The Digital Operational Resilience Act (DORA) has been in force since January 2025. If you're an EU financial entity or an ICT provider to one, continuity and resilience testing are now legal obligations — and auditable.

Who DORA applies to

Banks, insurers, investment firms, payment institutions, crypto-asset providers and many other EU financial entities — plus the critical ICT third parties that serve them.

What it requires

  • ICT risk management framework and governance.
  • ICT-related incident classification and reporting.
  • Digital operational resilience testing, including for critical systems.
  • ICT third-party risk management.
  • Documented, tested business continuity and disaster recovery plans.

How to evidence it

DORA supervisors expect documentation and proof of testing, not intentions. Map your continuity plans to the relevant articles, keep exercise records, and be able to produce an evidence pack on request.

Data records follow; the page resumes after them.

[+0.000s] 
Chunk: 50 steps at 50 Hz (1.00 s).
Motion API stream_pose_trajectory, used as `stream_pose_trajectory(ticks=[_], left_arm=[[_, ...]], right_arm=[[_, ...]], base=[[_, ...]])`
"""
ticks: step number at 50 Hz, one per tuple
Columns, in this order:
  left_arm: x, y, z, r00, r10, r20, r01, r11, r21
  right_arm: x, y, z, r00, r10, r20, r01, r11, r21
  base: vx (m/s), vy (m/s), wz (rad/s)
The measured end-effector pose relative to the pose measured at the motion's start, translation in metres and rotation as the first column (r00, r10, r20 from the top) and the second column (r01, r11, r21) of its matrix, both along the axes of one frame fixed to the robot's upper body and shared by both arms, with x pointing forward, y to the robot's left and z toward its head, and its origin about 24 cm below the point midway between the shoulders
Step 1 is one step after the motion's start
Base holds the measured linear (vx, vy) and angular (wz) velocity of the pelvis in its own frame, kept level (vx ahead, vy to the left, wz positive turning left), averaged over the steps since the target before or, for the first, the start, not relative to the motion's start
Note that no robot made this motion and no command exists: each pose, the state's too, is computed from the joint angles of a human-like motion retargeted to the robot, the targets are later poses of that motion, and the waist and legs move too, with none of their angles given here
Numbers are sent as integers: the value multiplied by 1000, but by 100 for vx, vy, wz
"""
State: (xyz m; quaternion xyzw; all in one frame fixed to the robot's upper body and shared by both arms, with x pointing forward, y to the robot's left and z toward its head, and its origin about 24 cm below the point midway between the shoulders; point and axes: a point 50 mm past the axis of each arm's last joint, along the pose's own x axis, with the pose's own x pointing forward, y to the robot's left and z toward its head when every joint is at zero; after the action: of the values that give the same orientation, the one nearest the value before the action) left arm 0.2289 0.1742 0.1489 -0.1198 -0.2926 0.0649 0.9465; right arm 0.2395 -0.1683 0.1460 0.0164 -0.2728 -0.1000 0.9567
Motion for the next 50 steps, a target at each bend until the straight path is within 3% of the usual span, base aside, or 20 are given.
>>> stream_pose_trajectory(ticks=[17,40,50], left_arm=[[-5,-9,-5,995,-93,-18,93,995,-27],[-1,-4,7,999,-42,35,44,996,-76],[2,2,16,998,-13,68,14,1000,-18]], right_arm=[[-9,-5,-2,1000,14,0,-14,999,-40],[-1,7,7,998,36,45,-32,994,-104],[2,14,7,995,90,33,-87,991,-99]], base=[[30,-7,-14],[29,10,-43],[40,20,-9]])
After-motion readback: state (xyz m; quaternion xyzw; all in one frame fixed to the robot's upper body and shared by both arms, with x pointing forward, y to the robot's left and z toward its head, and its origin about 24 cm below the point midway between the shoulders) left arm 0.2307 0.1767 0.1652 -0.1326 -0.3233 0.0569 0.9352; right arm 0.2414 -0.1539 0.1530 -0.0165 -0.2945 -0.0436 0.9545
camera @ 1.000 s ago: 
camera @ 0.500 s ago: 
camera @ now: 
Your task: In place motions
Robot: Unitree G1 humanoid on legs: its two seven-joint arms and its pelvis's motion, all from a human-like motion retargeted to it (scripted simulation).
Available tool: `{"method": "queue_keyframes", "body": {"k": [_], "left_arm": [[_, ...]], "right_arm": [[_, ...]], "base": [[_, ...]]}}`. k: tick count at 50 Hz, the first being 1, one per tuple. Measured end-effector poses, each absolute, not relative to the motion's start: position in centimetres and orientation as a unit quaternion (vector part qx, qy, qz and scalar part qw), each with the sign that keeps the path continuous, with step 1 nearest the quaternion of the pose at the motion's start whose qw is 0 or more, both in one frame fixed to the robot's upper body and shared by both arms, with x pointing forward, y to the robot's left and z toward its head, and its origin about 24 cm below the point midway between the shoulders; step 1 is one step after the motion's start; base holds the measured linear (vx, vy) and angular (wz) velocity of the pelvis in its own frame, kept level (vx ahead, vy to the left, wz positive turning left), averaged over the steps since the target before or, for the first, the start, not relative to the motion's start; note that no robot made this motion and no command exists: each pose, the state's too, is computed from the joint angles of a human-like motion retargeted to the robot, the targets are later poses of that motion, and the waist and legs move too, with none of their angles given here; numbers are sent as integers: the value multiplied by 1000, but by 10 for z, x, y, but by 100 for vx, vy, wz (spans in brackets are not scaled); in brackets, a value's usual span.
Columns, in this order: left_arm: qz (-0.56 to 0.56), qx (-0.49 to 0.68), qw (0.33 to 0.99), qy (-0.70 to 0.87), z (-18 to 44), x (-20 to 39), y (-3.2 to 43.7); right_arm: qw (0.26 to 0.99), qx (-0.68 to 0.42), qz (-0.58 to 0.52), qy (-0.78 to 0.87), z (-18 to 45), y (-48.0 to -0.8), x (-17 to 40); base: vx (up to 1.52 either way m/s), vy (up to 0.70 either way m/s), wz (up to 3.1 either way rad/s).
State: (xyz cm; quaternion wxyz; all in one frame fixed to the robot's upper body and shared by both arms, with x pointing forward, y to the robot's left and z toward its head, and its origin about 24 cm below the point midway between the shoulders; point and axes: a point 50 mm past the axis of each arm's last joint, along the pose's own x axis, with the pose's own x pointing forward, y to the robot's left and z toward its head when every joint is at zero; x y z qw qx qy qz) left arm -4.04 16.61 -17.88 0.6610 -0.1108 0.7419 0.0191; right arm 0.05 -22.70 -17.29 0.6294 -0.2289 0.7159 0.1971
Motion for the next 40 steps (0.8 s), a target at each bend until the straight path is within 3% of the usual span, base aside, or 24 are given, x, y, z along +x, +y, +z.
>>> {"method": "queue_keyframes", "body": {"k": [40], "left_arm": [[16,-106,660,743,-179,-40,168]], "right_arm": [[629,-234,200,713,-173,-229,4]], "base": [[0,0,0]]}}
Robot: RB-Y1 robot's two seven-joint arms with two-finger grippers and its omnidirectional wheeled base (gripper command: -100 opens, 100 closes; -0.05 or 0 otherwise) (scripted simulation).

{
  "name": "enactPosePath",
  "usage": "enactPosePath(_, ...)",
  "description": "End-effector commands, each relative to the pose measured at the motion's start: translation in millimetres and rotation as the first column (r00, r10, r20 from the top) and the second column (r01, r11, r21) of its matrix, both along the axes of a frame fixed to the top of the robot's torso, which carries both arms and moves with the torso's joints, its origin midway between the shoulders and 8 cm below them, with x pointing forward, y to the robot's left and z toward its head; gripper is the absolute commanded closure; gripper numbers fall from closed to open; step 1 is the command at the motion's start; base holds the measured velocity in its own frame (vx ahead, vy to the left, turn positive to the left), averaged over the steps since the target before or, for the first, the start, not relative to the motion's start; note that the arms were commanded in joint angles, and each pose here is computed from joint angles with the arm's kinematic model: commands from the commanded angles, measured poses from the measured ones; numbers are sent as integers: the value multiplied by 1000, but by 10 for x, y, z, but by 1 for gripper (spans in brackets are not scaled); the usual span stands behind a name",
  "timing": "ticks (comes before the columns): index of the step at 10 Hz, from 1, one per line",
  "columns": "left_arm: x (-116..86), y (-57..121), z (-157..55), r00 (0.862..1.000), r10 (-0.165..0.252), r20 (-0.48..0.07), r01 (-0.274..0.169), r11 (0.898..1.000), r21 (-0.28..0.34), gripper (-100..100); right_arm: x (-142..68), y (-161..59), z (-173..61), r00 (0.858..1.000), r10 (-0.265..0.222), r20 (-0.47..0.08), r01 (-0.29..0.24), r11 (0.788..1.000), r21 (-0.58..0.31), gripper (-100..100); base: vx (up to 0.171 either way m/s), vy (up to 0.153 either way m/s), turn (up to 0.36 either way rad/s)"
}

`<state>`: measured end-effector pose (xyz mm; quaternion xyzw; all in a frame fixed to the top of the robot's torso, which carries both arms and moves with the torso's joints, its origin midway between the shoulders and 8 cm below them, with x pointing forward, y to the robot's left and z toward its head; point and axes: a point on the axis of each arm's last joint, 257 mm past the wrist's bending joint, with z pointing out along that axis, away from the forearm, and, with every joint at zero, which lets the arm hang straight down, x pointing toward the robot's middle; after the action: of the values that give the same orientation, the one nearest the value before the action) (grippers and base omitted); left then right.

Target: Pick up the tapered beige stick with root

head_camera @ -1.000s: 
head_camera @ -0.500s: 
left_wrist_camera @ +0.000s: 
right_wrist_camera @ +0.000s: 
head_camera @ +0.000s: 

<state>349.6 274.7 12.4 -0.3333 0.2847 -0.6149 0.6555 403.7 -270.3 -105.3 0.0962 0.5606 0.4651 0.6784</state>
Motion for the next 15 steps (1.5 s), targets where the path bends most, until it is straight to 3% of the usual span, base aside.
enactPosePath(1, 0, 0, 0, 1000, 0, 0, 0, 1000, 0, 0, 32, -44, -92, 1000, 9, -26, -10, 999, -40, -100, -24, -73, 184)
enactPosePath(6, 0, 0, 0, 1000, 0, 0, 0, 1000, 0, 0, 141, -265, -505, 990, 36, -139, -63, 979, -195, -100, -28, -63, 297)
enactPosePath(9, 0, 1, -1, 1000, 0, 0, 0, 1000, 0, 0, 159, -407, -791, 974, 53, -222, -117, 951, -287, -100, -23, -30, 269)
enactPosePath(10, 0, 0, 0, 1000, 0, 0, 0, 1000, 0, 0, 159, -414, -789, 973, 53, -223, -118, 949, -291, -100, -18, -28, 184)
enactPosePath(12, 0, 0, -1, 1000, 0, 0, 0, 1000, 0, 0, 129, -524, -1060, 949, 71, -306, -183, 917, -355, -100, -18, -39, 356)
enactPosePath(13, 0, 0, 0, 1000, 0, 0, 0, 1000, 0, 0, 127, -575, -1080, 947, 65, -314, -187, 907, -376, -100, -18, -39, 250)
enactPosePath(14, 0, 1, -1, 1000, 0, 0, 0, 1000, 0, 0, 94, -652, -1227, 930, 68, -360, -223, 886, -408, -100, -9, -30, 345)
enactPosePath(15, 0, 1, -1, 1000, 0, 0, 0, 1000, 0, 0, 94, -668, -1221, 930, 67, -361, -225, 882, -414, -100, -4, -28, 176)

Resilira maps plan elements to DORA's ICT-continuity articles and produces a one-click evidence pack when a supervisor or enterprise customer sends a questionnaire.

Frequently asked questions

When did DORA come into force?
DORA applies from 17 January 2025 across the EU.
Does DORA require business continuity plans?
Yes. DORA requires financial entities to maintain documented and tested ICT business continuity and disaster recovery plans, and to evidence regular resilience testing.